The owner of Voula’s on Monroe Avenue doesn’t want to charge you more for salad. But the skyrocketing prices of food — up 10.6% from last year at this time — are putting Voula Katsetos-Garwood, who started her namesake restaurant almost 11 years ago, on edge.

“We make about 15% less on each salad sale,” she says, “but we are hopeful that the price will come down again soon. If it stays high, then I’ll have to adjust accordingly.” One of the hardest-hit commodities in terms of price increases is lettuce; romaine hearts grown in California are, according to some sources, two to three times the cost from last year.
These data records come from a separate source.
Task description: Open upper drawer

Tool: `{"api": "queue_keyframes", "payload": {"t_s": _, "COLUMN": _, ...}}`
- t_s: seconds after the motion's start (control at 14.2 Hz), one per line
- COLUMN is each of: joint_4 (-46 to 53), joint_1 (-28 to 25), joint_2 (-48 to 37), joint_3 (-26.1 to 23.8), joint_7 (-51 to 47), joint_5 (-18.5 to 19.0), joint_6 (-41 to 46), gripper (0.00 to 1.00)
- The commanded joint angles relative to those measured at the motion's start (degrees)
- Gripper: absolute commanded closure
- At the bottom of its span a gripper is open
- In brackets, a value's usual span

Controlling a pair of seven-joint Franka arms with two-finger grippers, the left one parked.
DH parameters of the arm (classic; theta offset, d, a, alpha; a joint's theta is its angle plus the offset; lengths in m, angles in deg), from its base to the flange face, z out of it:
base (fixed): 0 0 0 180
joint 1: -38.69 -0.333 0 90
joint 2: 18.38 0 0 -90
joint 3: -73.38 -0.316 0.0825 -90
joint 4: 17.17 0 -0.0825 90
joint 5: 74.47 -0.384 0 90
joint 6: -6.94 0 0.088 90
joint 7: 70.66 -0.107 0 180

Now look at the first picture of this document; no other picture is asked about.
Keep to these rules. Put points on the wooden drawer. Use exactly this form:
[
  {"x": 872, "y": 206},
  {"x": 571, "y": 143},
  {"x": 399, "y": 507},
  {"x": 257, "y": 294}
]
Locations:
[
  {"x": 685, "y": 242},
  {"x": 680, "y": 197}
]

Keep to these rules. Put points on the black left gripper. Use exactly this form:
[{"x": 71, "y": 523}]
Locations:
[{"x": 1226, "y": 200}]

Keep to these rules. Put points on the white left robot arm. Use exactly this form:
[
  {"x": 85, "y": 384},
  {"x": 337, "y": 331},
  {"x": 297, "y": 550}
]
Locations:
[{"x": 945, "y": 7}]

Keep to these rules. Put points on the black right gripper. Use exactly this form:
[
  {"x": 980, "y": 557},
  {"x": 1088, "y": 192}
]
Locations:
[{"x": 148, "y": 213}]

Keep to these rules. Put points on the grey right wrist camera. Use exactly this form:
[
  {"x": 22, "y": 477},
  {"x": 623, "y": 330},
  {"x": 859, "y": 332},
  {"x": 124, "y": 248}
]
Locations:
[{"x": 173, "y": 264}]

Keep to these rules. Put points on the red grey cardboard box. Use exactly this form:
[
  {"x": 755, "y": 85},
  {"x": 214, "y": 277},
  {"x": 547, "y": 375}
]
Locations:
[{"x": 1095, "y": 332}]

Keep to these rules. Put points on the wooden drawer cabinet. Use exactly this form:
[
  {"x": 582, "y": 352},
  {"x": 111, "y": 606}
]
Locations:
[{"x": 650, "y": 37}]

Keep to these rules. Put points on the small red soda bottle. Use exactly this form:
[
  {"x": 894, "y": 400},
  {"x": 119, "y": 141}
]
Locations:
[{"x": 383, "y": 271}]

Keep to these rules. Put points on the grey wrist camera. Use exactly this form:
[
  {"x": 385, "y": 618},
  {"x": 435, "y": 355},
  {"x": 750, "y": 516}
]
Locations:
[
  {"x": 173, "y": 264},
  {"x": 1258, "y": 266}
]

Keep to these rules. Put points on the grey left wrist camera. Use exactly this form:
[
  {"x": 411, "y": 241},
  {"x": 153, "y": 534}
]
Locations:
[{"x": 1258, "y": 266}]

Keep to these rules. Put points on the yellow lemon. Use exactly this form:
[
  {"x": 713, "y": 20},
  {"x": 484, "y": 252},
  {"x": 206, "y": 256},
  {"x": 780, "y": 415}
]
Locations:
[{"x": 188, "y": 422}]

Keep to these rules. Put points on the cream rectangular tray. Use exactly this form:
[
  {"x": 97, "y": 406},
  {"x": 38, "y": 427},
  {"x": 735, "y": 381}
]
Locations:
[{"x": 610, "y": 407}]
But, unlike some other restaurant staples, the reason behind the lettuce increase is not just inflation: it’s also bugs.

Last fall, California’s Salinas Valley, an area dubbed the “Salad Bowl” because it grows half the country’s supply of lettuce, was infested by an insect-borne virus — impatiens necrotic spot virus, a disease caused by sucking insects known as thrips — that destroyed more than 80% of the crop. That resulted in the price of lettuce surging nationwide. Though the cost varies depending on location, a box of romaine — usually costing $25-$30 on the East Coast — is now setting many wholesale buyers back by up to $100.

So Katsetos-Garwood got creative, making a pivot in her lettuce purchasing. “The cost of the case at wholesale supplier Restaurant Depot went up from $40 a case to $85,” she says.